* ACTION ITEM
Go through the entries below and copy every line that holds the word "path".

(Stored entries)
>>>>>
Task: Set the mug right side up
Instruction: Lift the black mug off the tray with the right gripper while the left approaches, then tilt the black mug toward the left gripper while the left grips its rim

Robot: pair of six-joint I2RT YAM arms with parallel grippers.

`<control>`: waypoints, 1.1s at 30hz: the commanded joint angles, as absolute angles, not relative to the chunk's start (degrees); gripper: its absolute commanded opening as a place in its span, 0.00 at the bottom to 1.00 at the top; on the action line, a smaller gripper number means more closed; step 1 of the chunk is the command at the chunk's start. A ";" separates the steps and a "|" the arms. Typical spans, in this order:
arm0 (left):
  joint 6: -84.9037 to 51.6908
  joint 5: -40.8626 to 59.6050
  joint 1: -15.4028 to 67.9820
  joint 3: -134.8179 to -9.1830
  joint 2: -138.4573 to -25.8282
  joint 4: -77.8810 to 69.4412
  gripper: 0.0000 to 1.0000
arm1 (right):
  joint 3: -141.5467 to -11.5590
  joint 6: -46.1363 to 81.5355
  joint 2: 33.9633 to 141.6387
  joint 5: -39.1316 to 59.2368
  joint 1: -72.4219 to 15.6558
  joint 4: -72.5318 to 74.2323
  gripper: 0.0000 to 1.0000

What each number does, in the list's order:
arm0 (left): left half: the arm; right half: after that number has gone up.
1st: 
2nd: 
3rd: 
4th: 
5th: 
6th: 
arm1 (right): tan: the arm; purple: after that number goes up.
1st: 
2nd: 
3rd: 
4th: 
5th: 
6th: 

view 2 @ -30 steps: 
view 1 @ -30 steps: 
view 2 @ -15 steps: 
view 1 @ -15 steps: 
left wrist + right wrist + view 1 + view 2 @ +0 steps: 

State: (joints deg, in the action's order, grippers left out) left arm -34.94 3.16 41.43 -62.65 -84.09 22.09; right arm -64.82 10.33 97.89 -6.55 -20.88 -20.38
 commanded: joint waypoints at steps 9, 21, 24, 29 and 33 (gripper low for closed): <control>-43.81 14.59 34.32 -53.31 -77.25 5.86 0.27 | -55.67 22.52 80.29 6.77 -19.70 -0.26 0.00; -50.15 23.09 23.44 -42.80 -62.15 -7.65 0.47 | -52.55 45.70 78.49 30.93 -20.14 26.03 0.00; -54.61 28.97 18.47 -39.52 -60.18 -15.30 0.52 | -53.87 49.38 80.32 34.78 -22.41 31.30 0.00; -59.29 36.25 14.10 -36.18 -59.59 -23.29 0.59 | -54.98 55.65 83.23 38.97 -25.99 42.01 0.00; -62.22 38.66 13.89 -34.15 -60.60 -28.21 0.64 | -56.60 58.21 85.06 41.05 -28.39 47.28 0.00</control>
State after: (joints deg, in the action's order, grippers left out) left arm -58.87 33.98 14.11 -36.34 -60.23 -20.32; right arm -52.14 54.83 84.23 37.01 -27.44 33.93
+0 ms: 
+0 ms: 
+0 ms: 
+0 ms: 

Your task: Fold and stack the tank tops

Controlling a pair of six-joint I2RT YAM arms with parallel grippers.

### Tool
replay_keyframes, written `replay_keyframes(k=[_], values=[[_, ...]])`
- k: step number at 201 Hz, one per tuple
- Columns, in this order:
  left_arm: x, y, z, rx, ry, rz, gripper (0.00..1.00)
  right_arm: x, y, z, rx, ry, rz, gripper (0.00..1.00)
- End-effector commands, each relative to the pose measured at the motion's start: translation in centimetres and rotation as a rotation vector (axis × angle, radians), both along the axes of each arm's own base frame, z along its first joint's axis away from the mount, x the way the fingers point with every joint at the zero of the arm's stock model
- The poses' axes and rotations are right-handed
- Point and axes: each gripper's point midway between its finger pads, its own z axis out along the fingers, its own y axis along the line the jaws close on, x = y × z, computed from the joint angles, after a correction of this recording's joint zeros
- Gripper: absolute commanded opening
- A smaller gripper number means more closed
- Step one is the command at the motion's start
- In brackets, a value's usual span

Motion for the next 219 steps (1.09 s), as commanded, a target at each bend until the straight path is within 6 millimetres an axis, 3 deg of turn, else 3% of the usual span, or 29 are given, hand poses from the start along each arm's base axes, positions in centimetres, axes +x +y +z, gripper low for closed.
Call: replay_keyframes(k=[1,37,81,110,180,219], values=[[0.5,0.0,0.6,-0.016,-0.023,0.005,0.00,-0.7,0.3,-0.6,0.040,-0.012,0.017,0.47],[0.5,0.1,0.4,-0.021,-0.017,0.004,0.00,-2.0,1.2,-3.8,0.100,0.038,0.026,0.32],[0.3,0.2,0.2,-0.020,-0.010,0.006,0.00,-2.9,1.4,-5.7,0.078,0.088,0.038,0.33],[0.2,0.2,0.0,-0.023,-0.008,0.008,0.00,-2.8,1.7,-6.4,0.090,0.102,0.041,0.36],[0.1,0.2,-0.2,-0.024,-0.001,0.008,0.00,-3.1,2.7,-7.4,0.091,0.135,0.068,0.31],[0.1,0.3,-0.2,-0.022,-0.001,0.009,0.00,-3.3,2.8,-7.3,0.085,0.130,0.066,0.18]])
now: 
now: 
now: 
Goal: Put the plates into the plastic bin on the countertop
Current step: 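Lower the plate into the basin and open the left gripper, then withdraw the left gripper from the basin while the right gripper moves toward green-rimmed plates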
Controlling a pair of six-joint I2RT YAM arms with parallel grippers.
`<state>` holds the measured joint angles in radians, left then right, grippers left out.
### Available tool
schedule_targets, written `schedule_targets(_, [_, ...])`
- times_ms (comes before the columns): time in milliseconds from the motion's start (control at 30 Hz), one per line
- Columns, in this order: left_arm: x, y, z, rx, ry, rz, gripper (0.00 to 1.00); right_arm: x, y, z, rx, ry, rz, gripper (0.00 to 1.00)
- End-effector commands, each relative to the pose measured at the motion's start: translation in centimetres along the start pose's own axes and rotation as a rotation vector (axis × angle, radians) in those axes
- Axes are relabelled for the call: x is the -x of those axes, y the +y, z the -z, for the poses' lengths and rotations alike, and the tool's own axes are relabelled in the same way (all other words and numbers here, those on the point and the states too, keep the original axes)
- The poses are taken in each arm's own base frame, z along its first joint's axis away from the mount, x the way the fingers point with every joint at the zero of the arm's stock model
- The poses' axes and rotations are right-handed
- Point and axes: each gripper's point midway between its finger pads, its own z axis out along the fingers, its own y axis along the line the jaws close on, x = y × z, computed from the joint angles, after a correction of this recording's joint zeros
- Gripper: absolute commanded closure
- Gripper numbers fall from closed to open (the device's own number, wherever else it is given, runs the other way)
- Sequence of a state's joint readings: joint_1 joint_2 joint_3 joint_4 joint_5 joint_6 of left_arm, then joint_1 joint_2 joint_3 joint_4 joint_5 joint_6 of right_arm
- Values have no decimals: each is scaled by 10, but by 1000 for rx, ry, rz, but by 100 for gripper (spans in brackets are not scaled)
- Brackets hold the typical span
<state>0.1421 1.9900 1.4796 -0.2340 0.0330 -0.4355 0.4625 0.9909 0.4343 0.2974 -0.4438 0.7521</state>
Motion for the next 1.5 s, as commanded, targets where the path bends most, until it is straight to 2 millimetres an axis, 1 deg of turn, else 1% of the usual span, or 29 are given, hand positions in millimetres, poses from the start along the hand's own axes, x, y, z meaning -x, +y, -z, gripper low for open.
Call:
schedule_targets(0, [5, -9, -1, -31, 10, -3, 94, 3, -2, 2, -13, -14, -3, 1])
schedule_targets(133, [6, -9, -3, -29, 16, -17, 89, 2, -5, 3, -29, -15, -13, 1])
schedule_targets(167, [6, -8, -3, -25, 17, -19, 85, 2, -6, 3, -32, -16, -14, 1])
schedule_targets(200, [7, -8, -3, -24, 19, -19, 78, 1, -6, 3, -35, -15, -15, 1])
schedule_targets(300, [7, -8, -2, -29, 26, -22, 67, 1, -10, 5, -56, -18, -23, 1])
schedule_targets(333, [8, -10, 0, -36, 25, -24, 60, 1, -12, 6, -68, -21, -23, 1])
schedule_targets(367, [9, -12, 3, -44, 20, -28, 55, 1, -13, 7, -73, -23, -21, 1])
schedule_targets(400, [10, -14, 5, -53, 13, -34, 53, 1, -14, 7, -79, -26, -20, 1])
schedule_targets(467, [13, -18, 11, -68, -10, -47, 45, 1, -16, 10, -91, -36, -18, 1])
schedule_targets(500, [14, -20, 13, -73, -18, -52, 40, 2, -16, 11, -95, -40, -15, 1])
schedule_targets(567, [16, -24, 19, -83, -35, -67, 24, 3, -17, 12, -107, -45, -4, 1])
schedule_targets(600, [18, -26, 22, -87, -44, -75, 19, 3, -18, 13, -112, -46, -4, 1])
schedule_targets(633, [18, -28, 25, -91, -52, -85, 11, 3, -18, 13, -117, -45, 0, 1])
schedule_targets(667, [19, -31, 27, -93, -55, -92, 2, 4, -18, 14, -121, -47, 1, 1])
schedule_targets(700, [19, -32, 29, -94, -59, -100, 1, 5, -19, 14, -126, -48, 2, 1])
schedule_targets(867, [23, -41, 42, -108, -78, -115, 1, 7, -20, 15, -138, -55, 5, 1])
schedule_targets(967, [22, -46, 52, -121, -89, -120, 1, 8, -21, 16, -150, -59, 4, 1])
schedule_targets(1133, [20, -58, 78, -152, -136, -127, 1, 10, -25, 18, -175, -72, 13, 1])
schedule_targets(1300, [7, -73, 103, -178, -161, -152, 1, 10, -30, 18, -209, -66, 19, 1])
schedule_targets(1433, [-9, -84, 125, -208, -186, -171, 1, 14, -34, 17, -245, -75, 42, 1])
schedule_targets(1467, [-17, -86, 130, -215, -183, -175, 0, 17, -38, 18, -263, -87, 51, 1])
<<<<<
* TASK RESPONSE
Motion for the next 219 steps (1.09 s), as commanded, a target at each bend until the straight path is within 6 millimetres an axis, 3 deg of turn, else 3% of the usual span, or 29 are given, hand poses from the start along each arm's base axes, positions in centimetres, axes +x +y +z, gripper low for closed.
Motion for the next 1.5 s, as commanded, targets where the path bends most, until it is straight to 2 millimetres an axis, 1 deg of turn, else 1% of the usual span, or 29 are given, hand positions in millimetres, poses from the start along the hand's own axes, x, y, z meaning -x, +y, -z, gripper low for open.

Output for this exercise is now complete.